Kunjungan kenegaraan Presiden Prabowo Subianto ke Prancis menai polemik. Namun, dibalik polemik itu, pemerintah klaim berhasil mengamankan empat kesepakatan komersial baru, yang menyasar sektor-sektor vital, mulai dari energi, perdagangan hingga pertahanan.
Sekretaris Kabinet, Teddy Indra Wijaya menyebut, capaian tersebut menjadi hasil konkret dari pertemuan bilateral antara Presiden Prabowo dan Presiden Prancis Emmanuel Macron di Istana Élysée.
Dalam kunjungan kenegaraan tersebut, tercapai empat kesepakatan komersial baru yang difokuskan pada sektor ketahanan energi, perdagangan, dan kerja sama pertahanan,”
kata Teddy saat dikonfirmasi di Jakarta, Jumat, 29 Mei 2026.
Menurut Teddy, agenda diplomasi kedua negara tidak berhenti pada pertemuan kepala negara.
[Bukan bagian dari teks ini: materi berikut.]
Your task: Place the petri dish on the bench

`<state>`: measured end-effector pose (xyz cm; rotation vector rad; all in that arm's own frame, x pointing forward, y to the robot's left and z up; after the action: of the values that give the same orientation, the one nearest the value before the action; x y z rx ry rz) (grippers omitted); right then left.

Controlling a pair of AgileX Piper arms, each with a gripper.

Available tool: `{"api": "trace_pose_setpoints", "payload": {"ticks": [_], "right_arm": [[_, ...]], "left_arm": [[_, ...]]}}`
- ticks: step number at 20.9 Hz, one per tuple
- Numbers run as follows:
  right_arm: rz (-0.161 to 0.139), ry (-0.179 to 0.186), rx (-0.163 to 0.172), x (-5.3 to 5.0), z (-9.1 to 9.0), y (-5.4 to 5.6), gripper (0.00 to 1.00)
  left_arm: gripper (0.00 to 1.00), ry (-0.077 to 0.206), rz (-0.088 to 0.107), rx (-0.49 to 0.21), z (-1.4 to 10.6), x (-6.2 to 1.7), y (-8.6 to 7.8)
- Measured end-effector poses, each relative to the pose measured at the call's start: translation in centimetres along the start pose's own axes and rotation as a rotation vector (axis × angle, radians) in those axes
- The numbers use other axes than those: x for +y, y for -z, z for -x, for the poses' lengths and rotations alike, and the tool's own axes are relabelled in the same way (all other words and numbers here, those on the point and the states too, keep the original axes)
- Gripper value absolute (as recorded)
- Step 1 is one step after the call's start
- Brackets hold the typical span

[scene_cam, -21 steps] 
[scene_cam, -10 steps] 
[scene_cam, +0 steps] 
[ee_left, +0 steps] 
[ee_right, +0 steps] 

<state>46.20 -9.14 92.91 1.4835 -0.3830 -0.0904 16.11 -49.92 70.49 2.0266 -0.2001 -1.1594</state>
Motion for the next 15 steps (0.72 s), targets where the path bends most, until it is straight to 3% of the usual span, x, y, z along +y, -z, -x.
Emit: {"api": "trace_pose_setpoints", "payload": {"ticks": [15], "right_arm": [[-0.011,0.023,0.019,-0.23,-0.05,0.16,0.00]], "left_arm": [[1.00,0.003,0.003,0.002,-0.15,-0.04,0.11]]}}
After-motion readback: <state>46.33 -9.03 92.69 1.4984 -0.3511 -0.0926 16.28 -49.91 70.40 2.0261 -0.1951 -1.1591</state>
Prabowo dan Macron juga menghadiri peluncuran France-Indonesia High Level Business Council, atau Forum Bisnis Tingkat Tinggi Indonesia-Prancis yang mempertemukan para pemimpin industri dari kedua negara.
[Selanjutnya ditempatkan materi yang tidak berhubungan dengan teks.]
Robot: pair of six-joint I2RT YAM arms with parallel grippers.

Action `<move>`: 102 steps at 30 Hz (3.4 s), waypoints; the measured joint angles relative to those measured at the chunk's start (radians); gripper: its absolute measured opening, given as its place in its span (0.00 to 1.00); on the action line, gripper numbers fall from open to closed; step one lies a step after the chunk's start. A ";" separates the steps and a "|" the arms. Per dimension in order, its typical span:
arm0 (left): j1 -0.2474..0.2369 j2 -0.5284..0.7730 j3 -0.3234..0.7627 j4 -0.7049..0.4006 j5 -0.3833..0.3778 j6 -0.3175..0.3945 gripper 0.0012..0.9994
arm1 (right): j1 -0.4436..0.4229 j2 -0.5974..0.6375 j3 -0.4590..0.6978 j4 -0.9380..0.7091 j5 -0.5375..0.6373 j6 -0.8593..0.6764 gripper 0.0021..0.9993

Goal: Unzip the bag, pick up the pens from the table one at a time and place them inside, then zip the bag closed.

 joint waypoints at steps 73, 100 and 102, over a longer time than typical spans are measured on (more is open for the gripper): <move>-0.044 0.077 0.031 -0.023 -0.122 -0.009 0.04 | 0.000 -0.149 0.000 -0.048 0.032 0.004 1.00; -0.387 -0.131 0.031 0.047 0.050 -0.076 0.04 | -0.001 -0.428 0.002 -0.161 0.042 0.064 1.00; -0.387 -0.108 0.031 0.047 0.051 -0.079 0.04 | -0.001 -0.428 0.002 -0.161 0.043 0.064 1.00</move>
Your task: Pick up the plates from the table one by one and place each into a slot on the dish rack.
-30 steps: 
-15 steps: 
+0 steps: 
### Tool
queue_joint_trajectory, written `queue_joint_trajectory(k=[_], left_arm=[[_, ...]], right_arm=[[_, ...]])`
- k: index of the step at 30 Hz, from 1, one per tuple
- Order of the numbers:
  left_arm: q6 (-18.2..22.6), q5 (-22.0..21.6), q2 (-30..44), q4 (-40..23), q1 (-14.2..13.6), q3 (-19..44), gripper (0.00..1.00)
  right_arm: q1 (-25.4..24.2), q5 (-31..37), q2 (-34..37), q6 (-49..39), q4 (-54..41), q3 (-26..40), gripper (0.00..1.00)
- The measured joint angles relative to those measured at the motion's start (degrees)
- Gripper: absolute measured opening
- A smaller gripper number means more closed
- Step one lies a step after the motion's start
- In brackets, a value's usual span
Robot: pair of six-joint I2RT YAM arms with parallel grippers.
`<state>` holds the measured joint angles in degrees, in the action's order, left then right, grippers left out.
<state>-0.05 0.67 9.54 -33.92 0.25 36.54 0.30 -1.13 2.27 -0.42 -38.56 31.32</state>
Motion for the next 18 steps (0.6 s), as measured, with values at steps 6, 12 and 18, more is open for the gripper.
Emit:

Forum yang digagas Kamar Dagang dan Industri (Kadin) Indonesia bersama MEDEF International itu, menghadirkan sekitar 30 pimpinan perusahaan dan kelompok industri dengan total kapitalisasi pasar gabungan mencapai 1,3 triliun dolar AS.
Pemerintah berharap forum tersebut menjadi mesin baru penggerak investasi, sekaligus mempercepat realisasi berbagai kerja sama yang sebelumnya telah disepakati.
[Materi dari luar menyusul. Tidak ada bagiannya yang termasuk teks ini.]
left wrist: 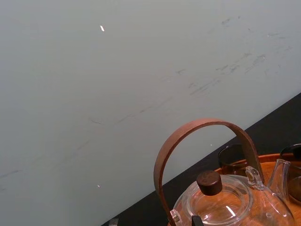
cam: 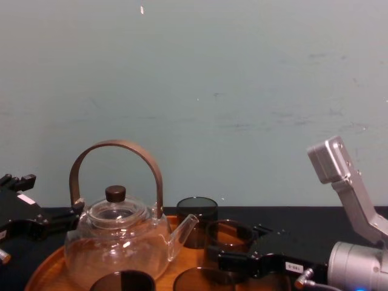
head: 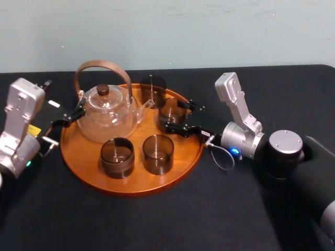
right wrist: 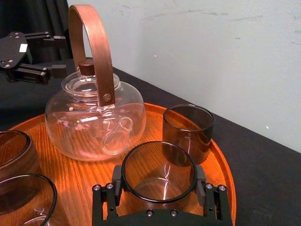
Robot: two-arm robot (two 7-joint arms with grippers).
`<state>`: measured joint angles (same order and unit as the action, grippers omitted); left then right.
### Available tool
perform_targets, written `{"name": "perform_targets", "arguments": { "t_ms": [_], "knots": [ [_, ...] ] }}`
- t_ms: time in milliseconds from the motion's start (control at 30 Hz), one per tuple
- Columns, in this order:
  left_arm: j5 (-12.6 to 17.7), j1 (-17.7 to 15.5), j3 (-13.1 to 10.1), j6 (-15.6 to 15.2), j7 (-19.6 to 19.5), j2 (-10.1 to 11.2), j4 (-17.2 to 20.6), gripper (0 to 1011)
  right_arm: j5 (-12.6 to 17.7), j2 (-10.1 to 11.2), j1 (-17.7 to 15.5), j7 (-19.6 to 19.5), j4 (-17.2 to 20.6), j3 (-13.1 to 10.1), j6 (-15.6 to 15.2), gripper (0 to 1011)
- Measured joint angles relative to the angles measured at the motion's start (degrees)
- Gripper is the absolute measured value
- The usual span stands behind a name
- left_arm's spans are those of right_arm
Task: Pick up the glass from the table and place it on the tray.
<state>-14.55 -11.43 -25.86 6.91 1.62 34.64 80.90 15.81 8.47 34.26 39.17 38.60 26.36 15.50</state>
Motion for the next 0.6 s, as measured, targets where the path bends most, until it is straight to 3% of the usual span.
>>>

Teddy mengungkapkan, hubungan ekonomi Indonesia-Prancis memang terus menunjukkan tren peningkatan. Saat Presiden Emmanuel Macron berkunjung ke Indonesia pada Mei 2025 lalu, kedua negara menandatangani 27 nota kesepahaman dengan nilai lebih dari 11 miliar dolar AS.
Selain membawa hasil ekonomi, kunjungan Prabowo juga mendapat sambutan protokoler tingkat tinggi dari pemerintah Prancis. Presiden RI disambut melalui upacara resmi di Les Invalides sebelum bertemu langsung dengan Presiden Macron.
Prabowo kemudian menuju Istana Élysée dengan pengawalan kehormatan yang melibatkan 146 pasukan berkuda dan 27 personel motoris. Setibanya di lokasi, ia disambut langsung oleh Presiden Emmanuel Macron dan Ibu Negara Brigitte Macron.
Teddy menilai rangkaian penyambutan tersebut menunjukkan eratnya hubungan strategis antara Indonesia dan Prancis yang terus berkembang dalam berbagai sektor.
Kehormatan bagi Presiden adalah kehormatan bagi bangsa dan rakyat Indonesia,”
imbuhnya.
Pemerintah berharap hasil kunjungan tersebut tidak berhenti pada penandatanganan dokumen semata, tetapi mampu diterjemahkan menjadi investasi, perdagangan, dan kerja sama nyata yang memberikan dampak langsung bagi perekonomian nasional.